C’est l’excuse typique des “légalistes” « qui croient que la vie est régie par les lois qu’ils font ». Et « cela est arrivé aussi dans l’Histoire de l’Église » : l’exemple de « la pauvre Jeanne d’Arc : aujourd’hui Sainte ». Elle a été brulée vive rappelle le Pape parce qu’elle était « accusée d’hérésie » … Mais ce sont ceux-là même qui l’accusaient, « ceux qui connaissaient la doctrine sûre : ces Pharisiens, qui étaient éloignés de l’amour de Dieu ».

Le Saint-Père évoque également la figure du bienheureux Rosmini : « mis à l’Index pour certains de ses écrits et qui est aujourd’hui Bienheureux ». Dans l’histoire de Dieu avec son peuple, le Seigneur a envoyé les Prophètes, pour dire à son peuple qu’il l’aimait.
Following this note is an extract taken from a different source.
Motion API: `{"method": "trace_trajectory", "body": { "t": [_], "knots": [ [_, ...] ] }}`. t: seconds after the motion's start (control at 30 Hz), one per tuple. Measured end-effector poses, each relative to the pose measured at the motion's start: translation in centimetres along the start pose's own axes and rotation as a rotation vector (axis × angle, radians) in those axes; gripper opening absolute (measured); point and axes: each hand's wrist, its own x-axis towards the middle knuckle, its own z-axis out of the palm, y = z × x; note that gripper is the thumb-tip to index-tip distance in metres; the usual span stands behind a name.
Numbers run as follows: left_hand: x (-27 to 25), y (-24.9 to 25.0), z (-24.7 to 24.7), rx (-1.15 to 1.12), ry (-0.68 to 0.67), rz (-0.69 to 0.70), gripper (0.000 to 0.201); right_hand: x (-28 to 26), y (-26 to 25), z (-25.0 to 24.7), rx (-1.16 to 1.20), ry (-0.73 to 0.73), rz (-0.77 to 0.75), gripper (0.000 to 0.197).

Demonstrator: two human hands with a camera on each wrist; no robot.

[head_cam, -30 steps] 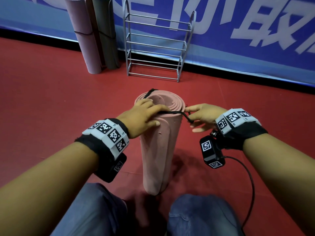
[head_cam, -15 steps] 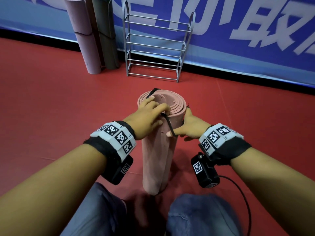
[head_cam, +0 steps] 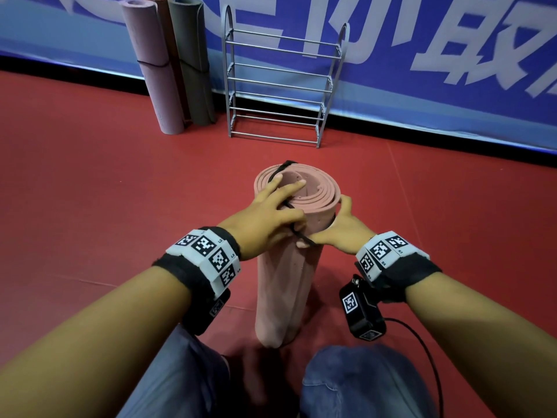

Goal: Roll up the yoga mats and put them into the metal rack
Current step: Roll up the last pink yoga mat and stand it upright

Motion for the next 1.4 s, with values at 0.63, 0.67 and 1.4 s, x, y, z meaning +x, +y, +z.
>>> {"method": "trace_trajectory", "body": {
  "t": [0.63,0.67,1.4],
  "knots": [
    [0.7,0.2,1.4,-0.045,0.086,-0.063,0.013,-0.6,-1.1,-2.9,-0.38,0.261,-0.47,0.086],
    [0.7,0.5,1.7,-0.053,0.101,-0.061,0.012,-0.8,-1.4,-2.9,-0.412,0.252,-0.542,0.084],
    [0.2,3.2,-0.9,0.088,0.256,-0.263,0.028,-1.4,-2.2,0.2,-0.444,0.218,-0.505,0.042]
  ]
}}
Dans l’Église, le Seigneur envoie les Saints. « Ce sont les Saints qui font avancer la vie de l’Église, non pas les puissants, les hypocrites ». Les Saints sont « des hommes et des femmes qui n’ont pas peur de se laisser caresser par la miséricorde de Dieu. C’est pourquoi ils comprennent tant de misère, tant de misères humaines, et accompagnent le peuple. Ils ne méprisent pas le peuple ».

« Jésus a dit: “celui qui n’est pas avec moi est contre moi”. Il n’y a pas d’autre voie de compromis. Ou tu es sur le chemin de l’amour, ou tu es sur le chemin de l’hypocrisie. Ou tu te laisses aimer par la miséricorde de Dieu, ou tu fais ce que tu veux, selon ton cœur qui s’endurcit de plus en plus ».